携帯食の用意をすると、西門から町の外へ出る。
俺は小高い丘を上る最中に振り返った。
陽光を反射するリグノワの港はのどかで明媚で風流だ。
さて、反射を眺めるのはやめて、反社のほうを見るとしますか。
「あれかな?」
まばらな林の影に小屋が隠れている。
近づくと数人の男たちが武器を手に現れた。
一番偉そうなのに超鑑定。
――――――――――――――――――――
【カンタ】
【職業:犯罪者】
〈クラス:山賊(Lv3)〉
〈スキル:剣術(Lv2)〉
――――――――――――――――――――
どうやら頭目の手下のようだ。
「なにもんだ!?」
「サフィリア様の神官です。バザーの顔役がここへ赴くようにと」
「あ~? 何言ってんだテメェ?」
話が通じないタイプか?
それともバザーの情報は秘匿されているのだろうか。
俺はサクローの前に出て彼らに手を振った。
会話とは、相手に理解できる言語でするものだ。
「あんたがカンタだな。

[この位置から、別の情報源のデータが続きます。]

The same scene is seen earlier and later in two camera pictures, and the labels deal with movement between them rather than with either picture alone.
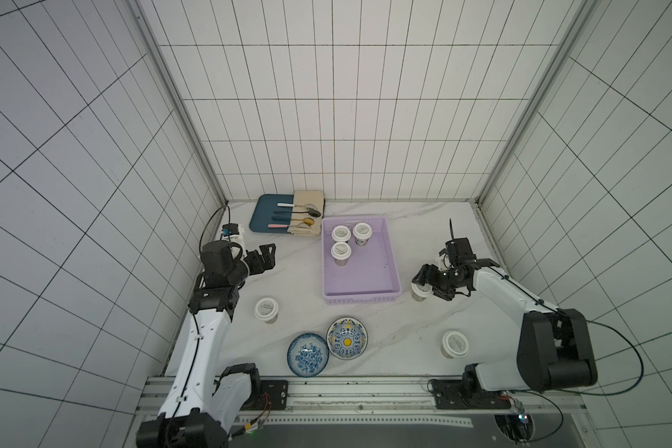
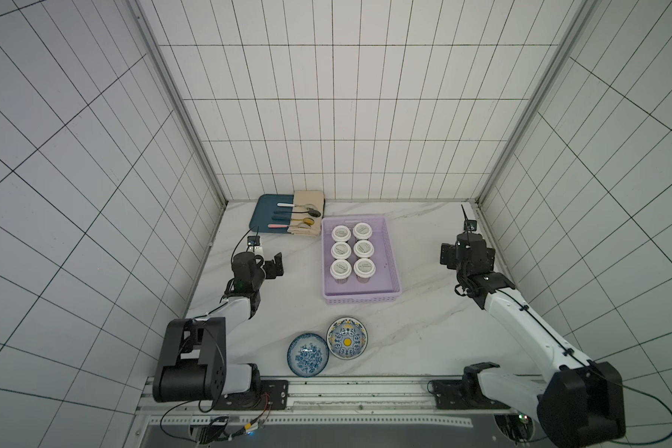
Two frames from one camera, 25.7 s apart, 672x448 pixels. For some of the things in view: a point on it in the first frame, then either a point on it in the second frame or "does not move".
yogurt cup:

俺らはザンバさんの使いだよ」
「お頭の!」
「宙ぶらりんな荷物の様子を見てこいって」
「マジかぁ……。お頭、怒ってた?」
「ブチギレてた」
山賊の下っ端は頭を抱えた。
青い顔でうろたえながら唇を噛む。
「まずったなぁ。どうすりゃいいんだ」
「何か問題?」
「いやいやいやいや! こっちの話だ。お頭にはすぐに届けると伝えてくれ」
あ、これは何かトラブルがあったな。
こちらも依頼だ。はいそうですか、と帰るわけにはいかない。
「もし、あなたたち」
サクローが下っ端に話しかける。
「お困りでしたら我々が力になります。神に誓って他言はしませんから、事情を聞かせてくれませんか?」
聖印を握る姿からは後光が差しているかのようだ。
「あんたには関係ねえ」
「わたくしとて神官の端くれ。迷える子羊を見捨ててはおけません」
「シ、シスターさん……!」
他の山賊たちは涙目でその場にひざまずいた。